# Retained bullet in head?



## hthompson (Jan 8, 2010)

Is there a diagnosis code for this?  It's been there since 1985!  Apparently it's causing chronic headaches.  I've got the codes for those dx, but do I just change the chronic pain code to caused by trauma?


----------



## rachell1976 (Jan 8, 2010)

Maybe a Late effects code?


----------



## hthompson (Jan 8, 2010)

Like this?

907.0 Late effect of intracranial injury without mention of skull fracture

Just might work?


----------



## jwertane (Jan 8, 2010)

*Jeanne Wertanen, CPC*

I think that I would code this as a 784.0 headache and then add to this code 729.6 Residual foreign body in soft tissue, and lastly 907.0 Late effect of intracranial injury without skull fracture.  I would be hesitant to put a chronic pain code on the encounter.


----------



## hthompson (Jan 8, 2010)

jwertane said:


> I think that I would code this as a 784.0 headache and then add to this code 729.6 Residual foreign body in soft tissue, and lastly 907.0 Late effect of intracranial injury without skull fracture.  I would be hesitant to put a chronic pain code on the encounter.

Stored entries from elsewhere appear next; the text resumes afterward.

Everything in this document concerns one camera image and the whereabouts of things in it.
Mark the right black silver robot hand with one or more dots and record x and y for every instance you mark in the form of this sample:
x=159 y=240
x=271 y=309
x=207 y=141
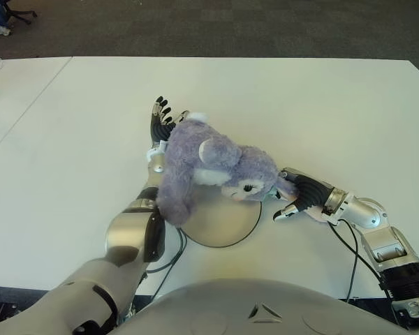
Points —
x=310 y=193

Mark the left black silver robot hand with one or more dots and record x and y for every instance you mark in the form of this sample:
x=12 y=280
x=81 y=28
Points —
x=159 y=129

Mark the purple plush bunny doll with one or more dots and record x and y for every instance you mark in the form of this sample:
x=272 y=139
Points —
x=181 y=157

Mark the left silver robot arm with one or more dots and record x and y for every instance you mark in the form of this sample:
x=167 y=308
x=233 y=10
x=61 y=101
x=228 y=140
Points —
x=125 y=230

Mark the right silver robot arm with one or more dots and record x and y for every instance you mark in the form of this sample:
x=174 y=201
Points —
x=366 y=213

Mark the white plate black rim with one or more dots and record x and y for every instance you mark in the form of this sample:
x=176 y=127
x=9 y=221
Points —
x=223 y=223

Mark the silver robot torso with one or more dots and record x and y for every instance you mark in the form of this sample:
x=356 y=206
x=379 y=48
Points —
x=230 y=314

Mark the white sneaker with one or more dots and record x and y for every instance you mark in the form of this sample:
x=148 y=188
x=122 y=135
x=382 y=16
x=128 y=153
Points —
x=3 y=30

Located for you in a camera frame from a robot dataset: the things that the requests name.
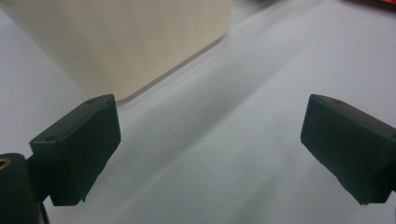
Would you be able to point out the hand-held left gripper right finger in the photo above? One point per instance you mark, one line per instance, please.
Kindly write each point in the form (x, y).
(348, 146)

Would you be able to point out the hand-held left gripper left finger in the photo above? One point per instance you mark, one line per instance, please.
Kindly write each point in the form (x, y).
(77, 149)

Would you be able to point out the white plastic bin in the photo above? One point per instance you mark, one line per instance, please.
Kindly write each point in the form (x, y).
(124, 46)

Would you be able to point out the white table sheet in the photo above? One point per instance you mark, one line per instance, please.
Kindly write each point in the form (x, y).
(218, 140)

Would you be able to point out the red snack packet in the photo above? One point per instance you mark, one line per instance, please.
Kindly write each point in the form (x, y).
(373, 2)

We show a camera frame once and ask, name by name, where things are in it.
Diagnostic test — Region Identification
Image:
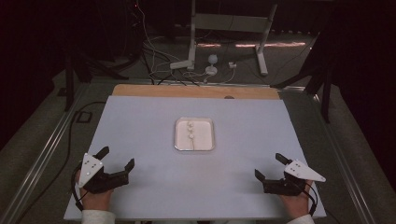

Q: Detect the black tripod stand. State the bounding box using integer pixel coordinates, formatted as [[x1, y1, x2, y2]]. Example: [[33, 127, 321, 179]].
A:
[[64, 52, 130, 112], [270, 31, 332, 124]]

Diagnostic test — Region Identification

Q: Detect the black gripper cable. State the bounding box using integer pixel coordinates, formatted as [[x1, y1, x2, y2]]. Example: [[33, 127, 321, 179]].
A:
[[303, 183, 319, 217], [70, 163, 86, 213]]

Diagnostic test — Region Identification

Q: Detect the person's right hand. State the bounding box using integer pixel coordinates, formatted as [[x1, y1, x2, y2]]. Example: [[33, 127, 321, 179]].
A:
[[278, 180, 314, 222]]

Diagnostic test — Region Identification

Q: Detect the light purple table mat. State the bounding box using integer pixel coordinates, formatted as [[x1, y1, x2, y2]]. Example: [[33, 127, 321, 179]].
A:
[[64, 94, 327, 222]]

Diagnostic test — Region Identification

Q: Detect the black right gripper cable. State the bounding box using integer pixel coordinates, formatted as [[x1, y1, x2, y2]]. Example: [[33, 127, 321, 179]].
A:
[[303, 183, 319, 217]]

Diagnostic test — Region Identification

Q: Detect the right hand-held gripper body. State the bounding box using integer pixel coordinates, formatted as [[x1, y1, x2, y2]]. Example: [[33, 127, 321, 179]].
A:
[[262, 160, 327, 197]]

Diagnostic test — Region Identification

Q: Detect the black square floor plate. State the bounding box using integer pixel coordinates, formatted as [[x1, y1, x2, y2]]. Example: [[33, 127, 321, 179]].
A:
[[76, 110, 93, 124]]

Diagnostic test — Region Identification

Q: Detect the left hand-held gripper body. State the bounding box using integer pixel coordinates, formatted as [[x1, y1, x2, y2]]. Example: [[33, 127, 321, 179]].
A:
[[78, 152, 130, 194]]

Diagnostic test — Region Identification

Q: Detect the white round webcam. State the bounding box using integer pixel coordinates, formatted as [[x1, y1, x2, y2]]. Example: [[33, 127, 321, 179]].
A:
[[205, 54, 219, 77]]

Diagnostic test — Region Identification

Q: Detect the person's left hand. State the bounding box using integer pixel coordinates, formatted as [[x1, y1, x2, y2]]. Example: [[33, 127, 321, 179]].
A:
[[75, 170, 114, 213]]

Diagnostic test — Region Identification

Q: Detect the white power strip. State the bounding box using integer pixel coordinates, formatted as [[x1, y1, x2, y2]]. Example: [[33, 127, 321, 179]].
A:
[[169, 60, 194, 70]]

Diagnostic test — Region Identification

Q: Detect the black floor cable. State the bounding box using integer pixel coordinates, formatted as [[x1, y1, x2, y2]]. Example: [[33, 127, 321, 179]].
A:
[[15, 101, 107, 224]]

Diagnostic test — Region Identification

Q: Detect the white metal stand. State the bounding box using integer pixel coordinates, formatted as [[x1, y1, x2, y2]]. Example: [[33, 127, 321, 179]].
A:
[[187, 0, 278, 77]]

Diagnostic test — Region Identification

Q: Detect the white cable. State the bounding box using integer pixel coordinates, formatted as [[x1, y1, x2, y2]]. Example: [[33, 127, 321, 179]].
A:
[[135, 0, 181, 63]]

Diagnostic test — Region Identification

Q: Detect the square white tray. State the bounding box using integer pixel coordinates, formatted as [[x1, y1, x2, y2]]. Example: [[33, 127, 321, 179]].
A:
[[173, 117, 217, 152]]

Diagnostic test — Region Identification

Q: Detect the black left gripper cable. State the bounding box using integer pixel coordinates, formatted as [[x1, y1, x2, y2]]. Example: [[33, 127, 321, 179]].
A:
[[70, 163, 86, 213]]

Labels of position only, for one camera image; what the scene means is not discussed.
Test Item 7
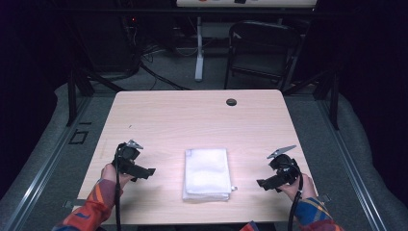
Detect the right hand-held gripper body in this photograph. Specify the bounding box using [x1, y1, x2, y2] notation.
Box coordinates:
[266, 144, 303, 188]

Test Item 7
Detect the person's left hand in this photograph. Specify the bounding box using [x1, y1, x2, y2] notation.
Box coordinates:
[100, 162, 135, 191]

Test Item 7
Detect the person's right hand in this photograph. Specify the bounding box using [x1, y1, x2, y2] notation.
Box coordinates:
[276, 172, 318, 202]

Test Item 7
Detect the black floor cable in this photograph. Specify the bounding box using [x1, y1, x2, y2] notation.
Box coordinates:
[138, 47, 191, 91]

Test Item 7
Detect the black computer tower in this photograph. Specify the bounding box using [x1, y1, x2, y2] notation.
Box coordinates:
[119, 13, 143, 73]

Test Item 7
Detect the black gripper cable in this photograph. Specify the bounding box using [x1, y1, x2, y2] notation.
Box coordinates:
[287, 165, 305, 231]
[114, 150, 123, 231]

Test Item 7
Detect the aluminium floor rail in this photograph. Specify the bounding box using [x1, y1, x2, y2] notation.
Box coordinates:
[0, 95, 92, 231]
[316, 95, 389, 231]

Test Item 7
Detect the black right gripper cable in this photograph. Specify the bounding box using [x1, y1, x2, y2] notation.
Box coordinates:
[287, 165, 305, 231]

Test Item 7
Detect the white background desk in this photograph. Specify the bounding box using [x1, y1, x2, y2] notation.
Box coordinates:
[175, 0, 319, 83]

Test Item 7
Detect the person's lap clothing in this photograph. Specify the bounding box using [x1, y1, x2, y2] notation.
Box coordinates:
[239, 219, 268, 231]

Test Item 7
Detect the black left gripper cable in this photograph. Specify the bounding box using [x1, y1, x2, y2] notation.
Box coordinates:
[114, 150, 123, 231]

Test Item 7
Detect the black metal frame stand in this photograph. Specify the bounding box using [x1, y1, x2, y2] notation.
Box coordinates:
[65, 65, 127, 128]
[282, 67, 341, 131]

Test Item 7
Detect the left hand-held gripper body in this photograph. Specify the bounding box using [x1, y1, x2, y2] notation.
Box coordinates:
[113, 139, 144, 176]

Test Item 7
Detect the black folding chair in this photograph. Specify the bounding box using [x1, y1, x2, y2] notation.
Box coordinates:
[223, 19, 303, 91]

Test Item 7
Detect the white towel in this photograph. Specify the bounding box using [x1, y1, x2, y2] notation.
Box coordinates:
[181, 147, 239, 203]

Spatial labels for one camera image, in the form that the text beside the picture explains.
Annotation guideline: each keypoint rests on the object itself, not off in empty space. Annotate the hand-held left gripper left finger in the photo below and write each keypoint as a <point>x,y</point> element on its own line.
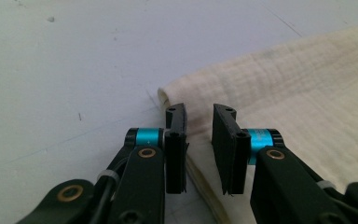
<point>175,161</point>

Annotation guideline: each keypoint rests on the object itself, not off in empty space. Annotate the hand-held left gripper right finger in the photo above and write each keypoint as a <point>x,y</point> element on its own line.
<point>230,155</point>

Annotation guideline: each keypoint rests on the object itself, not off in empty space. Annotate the cream printed baby garment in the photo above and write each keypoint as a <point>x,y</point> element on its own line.
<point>292,93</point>

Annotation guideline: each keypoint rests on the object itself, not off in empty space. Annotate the white grid mat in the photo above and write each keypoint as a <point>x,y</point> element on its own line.
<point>59,62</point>

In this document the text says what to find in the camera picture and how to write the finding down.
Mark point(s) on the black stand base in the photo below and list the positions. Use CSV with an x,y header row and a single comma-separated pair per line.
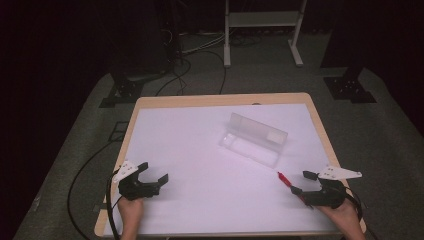
x,y
126,90
348,88

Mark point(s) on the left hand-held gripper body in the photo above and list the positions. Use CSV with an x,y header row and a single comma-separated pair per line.
x,y
135,190

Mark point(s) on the person's left hand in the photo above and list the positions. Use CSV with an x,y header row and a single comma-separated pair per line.
x,y
130,213

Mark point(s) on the clear plastic pencil case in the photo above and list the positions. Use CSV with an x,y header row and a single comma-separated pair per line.
x,y
253,140

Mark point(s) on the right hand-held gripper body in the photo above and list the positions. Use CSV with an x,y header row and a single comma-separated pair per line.
x,y
328,196

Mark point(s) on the red pen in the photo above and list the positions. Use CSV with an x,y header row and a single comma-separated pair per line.
x,y
285,179

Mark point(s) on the white metal stand frame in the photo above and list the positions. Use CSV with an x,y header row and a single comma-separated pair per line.
x,y
227,40

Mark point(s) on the white table mat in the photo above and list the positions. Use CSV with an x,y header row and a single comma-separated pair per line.
x,y
206,173

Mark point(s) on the small black floor frame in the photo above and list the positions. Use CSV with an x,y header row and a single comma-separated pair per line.
x,y
119,131

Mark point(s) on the person's right hand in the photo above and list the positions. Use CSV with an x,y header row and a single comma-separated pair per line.
x,y
343,216

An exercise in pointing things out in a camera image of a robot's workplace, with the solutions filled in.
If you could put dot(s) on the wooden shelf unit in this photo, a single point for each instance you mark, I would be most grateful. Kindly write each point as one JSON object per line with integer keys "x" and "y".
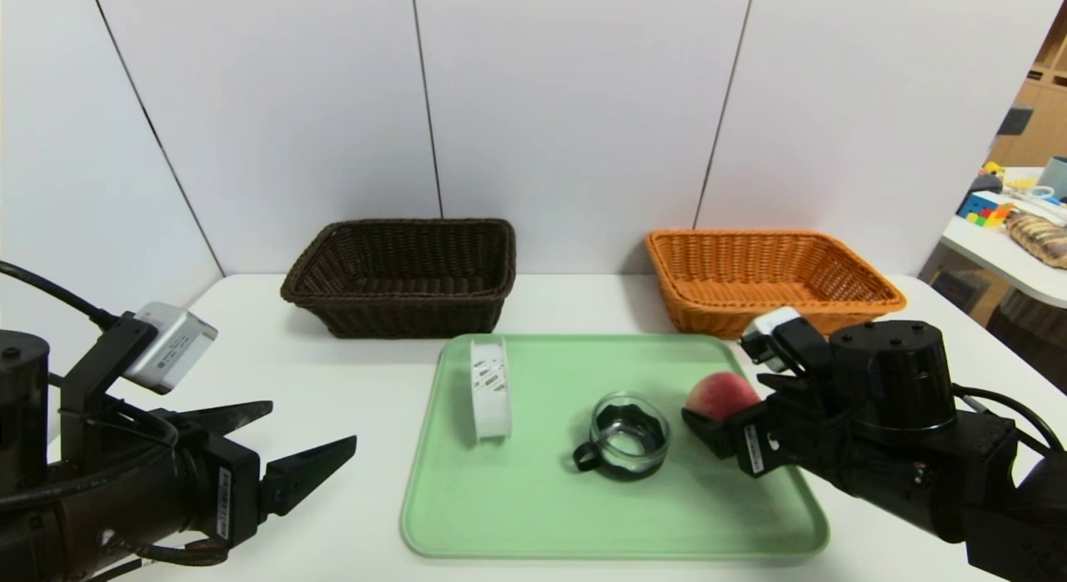
{"x": 1046, "y": 123}

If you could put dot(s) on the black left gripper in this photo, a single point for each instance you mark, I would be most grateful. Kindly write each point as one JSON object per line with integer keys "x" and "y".
{"x": 227, "y": 491}

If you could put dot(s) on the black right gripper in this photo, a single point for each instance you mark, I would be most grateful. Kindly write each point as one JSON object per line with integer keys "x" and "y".
{"x": 753, "y": 445}

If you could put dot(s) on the white side table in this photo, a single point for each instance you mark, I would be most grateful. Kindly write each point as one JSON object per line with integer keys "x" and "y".
{"x": 1000, "y": 257}

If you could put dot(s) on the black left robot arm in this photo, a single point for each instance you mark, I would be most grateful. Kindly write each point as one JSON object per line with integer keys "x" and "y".
{"x": 50, "y": 515}

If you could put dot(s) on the grey blue cup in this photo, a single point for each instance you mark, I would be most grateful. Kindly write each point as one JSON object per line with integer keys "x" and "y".
{"x": 1054, "y": 178}

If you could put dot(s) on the dark woven bin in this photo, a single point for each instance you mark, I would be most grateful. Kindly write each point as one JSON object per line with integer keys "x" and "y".
{"x": 1029, "y": 332}

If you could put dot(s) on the colourful puzzle cube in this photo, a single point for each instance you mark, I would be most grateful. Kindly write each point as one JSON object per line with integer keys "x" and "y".
{"x": 982, "y": 211}

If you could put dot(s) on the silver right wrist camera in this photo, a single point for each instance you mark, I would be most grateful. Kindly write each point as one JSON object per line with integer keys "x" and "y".
{"x": 767, "y": 332}

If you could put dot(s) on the glass cup with black holder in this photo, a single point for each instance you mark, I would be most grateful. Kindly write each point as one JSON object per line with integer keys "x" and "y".
{"x": 629, "y": 440}

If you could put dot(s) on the dark brown wicker basket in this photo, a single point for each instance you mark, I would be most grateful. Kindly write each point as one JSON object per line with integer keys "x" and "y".
{"x": 400, "y": 311}

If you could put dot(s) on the orange wicker basket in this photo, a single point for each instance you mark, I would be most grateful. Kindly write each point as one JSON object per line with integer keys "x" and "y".
{"x": 725, "y": 273}

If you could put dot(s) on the light green plastic tray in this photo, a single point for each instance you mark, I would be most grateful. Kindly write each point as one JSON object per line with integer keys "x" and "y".
{"x": 542, "y": 507}

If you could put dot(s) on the red peach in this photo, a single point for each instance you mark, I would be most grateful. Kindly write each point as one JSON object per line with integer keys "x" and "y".
{"x": 721, "y": 394}

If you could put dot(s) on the yellow toy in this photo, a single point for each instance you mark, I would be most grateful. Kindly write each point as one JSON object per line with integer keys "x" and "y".
{"x": 992, "y": 169}

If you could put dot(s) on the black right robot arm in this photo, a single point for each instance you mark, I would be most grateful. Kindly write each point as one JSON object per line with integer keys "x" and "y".
{"x": 900, "y": 398}

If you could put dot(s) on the white tape roll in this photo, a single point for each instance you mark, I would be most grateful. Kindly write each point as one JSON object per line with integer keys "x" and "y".
{"x": 490, "y": 398}

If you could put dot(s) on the brown striped bread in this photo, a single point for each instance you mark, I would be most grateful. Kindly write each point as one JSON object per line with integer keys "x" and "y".
{"x": 1038, "y": 240}

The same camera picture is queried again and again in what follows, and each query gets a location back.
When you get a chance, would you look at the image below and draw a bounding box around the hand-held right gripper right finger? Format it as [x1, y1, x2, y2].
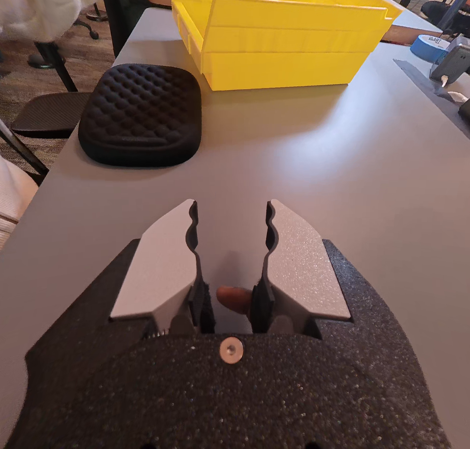
[250, 199, 352, 334]

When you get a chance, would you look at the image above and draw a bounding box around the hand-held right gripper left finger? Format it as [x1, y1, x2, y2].
[109, 199, 216, 334]

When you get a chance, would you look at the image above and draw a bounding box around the yellow plastic bin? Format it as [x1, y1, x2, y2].
[171, 0, 403, 91]

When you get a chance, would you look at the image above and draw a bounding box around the person's left forearm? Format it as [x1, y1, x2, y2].
[0, 0, 103, 42]

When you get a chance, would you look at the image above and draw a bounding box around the person's right hand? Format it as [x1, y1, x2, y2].
[216, 286, 254, 315]

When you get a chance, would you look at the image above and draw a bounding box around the black quilted wrist rest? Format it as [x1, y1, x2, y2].
[78, 63, 202, 168]

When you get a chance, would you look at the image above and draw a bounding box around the person's beige hoodie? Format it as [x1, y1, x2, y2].
[0, 155, 39, 251]

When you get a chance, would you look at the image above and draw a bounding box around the black office chair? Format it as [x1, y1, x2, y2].
[0, 41, 90, 178]

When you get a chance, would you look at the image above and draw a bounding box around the grey charger block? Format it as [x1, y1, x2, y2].
[430, 44, 470, 88]

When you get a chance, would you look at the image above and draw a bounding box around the blue tape roll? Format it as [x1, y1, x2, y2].
[410, 34, 450, 62]

On the Superbill, the dr marked:

Chronic Pain due to trauma
Retained bullet in head
Headache

I know I wasn't as clear before, but can you explain why you would be hesitant to put a chronic pain code on this encounter?


----------



## cowansf (Jan 8, 2010)

If the foreign body is in the brain, I don't think that residual foreign body in soft tissue would be correct.  However, I do think that a late effect code is the way to go.


----------



## whaleheadking (Jan 13, 2010)

I think late effects of intracranial injury is good (though the bullet probably caused a fracture at the time), followed by headache.

I don't know if you need to include the bullet if you're not specifically treating it  though.  If you want to add the supplemental information, why not V48.6, disfigurements of head?  This falls under "persons with a condition influencing thier health status."  That's certainly true.


----------